During the spring semester, Frame will be taking over ATMS 120.
Snodgrass thinks Frame will be able to maintain his legacy in the department.
“I think that the students that are going to get to take Professor Frame’s “Severe and Hazardous Weather” class are in for a treat,”Snodgrass said. “Like I said, he is one of the world’s leading experts on severe weather, and he is respected throughout the entire community. So they’re going to get some incredible teaching from him.”
Snodgrass will be teaching the online version of ATMS 120 for the last time during the winter semester. Bob Rauber, director of the School of Earth, Society & Environment, and Robert Trapp, department head of atmospheric sciences, have put together a search committee to hire Snodgrass’sreplacement by the end of the spring semester.

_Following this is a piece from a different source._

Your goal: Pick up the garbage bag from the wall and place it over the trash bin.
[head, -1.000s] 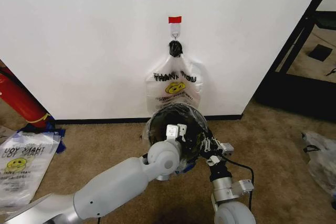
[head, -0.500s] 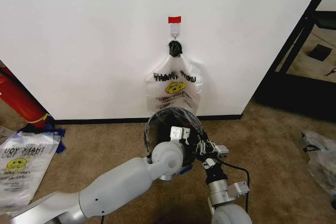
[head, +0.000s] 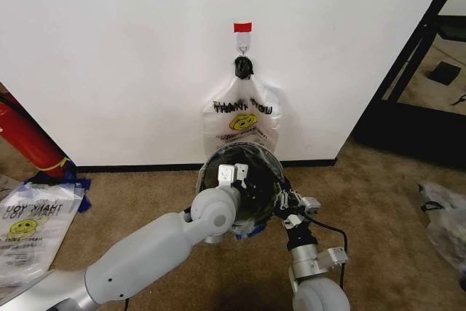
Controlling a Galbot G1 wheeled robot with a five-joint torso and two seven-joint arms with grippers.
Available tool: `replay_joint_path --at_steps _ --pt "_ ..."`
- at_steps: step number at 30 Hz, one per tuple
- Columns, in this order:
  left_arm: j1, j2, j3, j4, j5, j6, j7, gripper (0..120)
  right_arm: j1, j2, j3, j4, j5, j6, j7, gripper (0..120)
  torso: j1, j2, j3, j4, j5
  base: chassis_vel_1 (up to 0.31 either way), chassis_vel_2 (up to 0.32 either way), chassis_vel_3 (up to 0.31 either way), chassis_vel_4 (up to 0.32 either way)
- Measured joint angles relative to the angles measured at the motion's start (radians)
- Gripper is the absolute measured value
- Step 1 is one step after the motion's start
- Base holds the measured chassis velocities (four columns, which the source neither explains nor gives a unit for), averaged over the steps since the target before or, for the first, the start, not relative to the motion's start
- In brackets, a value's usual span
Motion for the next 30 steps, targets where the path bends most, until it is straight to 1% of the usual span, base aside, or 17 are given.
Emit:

“I will sorely miss teaching routinely at the University of Illinois. I will miss the students deeply, and that will be a major sacrifice that I’ll have to make in leaving, one that I was not excited about making, and that’s the thing that made me agonize about my decision for three months,” Snodgrass said.
Frame said he is not going to change many aspects of ATMS 120 because it is one of the most popular courses on campus. He said his favorite part about working with Snodgrass is his focus on students.
“We don’t view our students just as numbers,” Frame said.
Although Frame said he is going to miss Snodgrass, he is looking forward to teaching ATMS 120 in the coming semester.
“I’m excited about it. It’s going to be a fairly new experience for me. I haven’t done it in about nine years. So it’ll be something different, and change can always be a good thing,” Frame said.
While Rauber said Snodgrass’s departure is a loss for the department, he supports his decision.
Although he’s looking forward to working for Agrible full time, Snodgrass said he is going to miss working with students.
“I’m going to miss being able to watch students go through the process of discovery,” Snodgrass said. “That is a very rewarding thing for teachers, to watch a student take in new information and assimilate it into the way they’ve been learning things their whole lives such that they not only understand it, but they show some mastery over that material and they show how to apply it.”